▶ INFORMATION SUPPLIED:
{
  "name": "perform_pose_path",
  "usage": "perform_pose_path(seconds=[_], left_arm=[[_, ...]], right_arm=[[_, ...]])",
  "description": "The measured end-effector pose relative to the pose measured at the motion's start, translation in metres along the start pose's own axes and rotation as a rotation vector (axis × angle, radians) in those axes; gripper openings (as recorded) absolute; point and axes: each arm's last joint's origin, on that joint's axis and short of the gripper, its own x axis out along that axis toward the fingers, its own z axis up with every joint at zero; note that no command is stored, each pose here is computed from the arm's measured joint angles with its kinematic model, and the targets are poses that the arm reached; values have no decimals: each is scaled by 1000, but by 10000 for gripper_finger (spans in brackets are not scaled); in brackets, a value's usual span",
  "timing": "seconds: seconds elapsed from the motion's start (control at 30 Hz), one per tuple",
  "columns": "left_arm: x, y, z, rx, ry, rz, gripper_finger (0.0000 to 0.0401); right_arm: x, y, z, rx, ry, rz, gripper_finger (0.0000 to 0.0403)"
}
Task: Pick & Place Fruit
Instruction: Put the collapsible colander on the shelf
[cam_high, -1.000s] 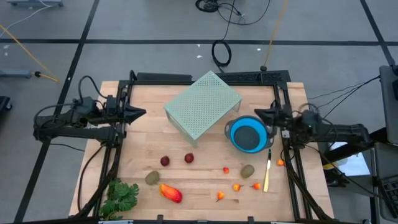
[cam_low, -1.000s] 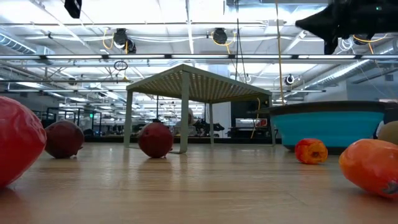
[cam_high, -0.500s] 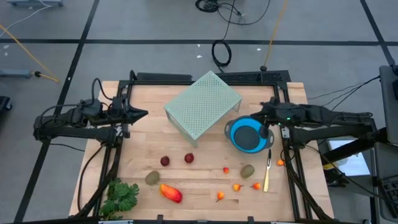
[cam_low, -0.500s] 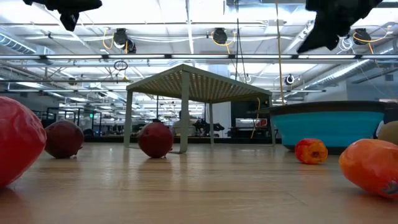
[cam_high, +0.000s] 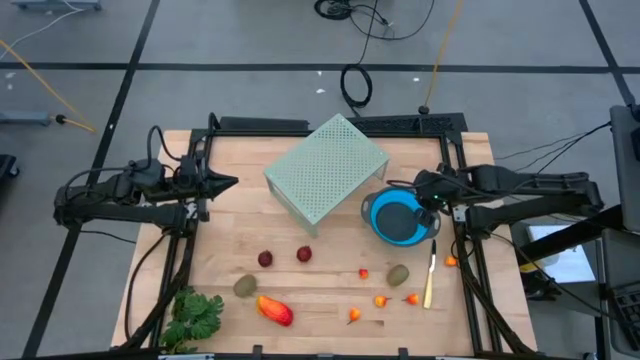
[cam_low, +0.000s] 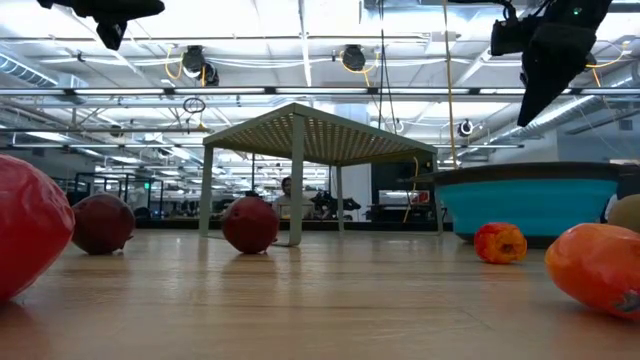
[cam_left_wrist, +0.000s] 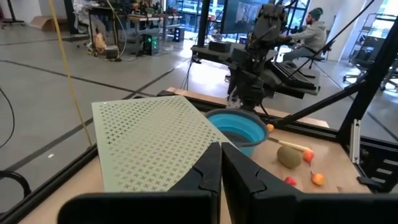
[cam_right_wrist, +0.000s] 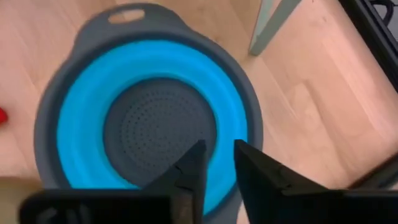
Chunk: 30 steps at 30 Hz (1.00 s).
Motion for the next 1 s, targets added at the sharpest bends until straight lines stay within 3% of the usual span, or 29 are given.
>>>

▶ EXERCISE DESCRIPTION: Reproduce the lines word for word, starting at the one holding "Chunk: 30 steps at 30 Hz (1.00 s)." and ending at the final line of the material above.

▶ EXERCISE OUTPUT:
Chunk: 30 steps at 30 Hz (1.00 s).
Motion for the next 1 s, targets added at the sharpest bends until straight lines stay within 3% of the usual span, or 29 are given.
>>>

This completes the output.